**EXERCISE BRIEF**
Begin your copy at the line that contains "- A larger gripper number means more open" and carry it on, exactly, to the last line of the material below.
________________________
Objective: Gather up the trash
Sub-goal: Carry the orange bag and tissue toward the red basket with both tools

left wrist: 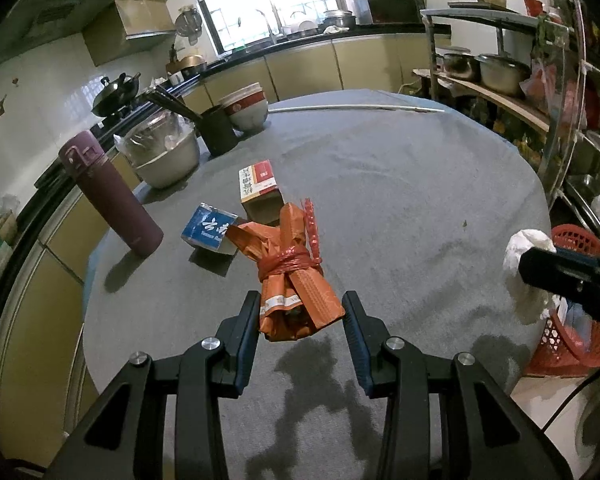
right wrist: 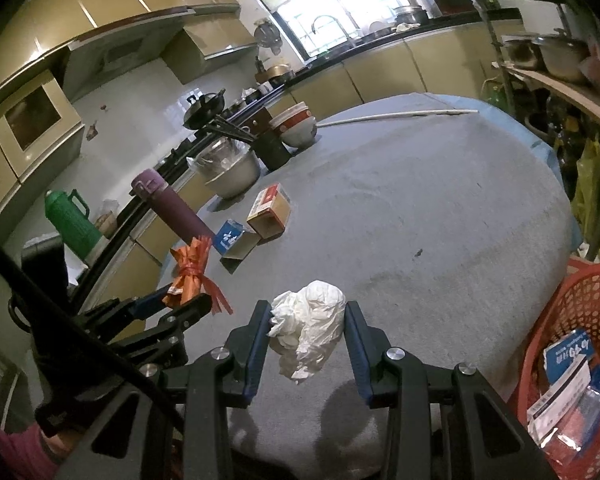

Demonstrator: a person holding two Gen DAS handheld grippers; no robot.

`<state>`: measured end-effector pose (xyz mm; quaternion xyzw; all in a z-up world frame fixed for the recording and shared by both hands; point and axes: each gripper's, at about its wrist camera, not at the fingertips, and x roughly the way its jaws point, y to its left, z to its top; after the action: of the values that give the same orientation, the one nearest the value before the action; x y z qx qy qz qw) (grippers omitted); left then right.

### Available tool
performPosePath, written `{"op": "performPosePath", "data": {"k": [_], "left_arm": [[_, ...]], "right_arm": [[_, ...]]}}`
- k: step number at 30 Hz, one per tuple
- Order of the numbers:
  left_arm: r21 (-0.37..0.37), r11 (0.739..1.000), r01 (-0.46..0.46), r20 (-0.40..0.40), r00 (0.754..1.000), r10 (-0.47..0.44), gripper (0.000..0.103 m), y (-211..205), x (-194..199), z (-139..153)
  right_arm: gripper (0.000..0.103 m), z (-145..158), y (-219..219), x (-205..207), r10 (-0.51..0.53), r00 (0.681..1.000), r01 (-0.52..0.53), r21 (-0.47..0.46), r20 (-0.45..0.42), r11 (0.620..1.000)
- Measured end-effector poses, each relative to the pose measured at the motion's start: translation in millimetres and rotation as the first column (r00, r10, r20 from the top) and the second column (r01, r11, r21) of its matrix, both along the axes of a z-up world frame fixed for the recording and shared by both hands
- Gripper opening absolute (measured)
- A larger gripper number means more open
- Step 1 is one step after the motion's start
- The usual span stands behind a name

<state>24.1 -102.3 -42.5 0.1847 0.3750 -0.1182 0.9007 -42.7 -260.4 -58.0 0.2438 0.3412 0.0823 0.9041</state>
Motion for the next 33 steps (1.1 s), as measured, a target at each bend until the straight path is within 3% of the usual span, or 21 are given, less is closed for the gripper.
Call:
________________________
**YOUR SOLUTION**
- A larger gripper number means more open
- Step 1 is one step after the motion's start
- The usual span stands behind a name

<state>24.1 -102.3 -42.5 0.1847 0.3750 -0.1182 0.9007 -42.7 -260.4 -58.0 0.2438 0.3412 0.0823 0.9041</state>
Motion for the next 33 steps (1.1 s), as measured, a target at each bend until the straight path is within 3% of the usual span, or 21 are given, less is closed for the gripper.
Call:

Nothing further is needed for this exercise.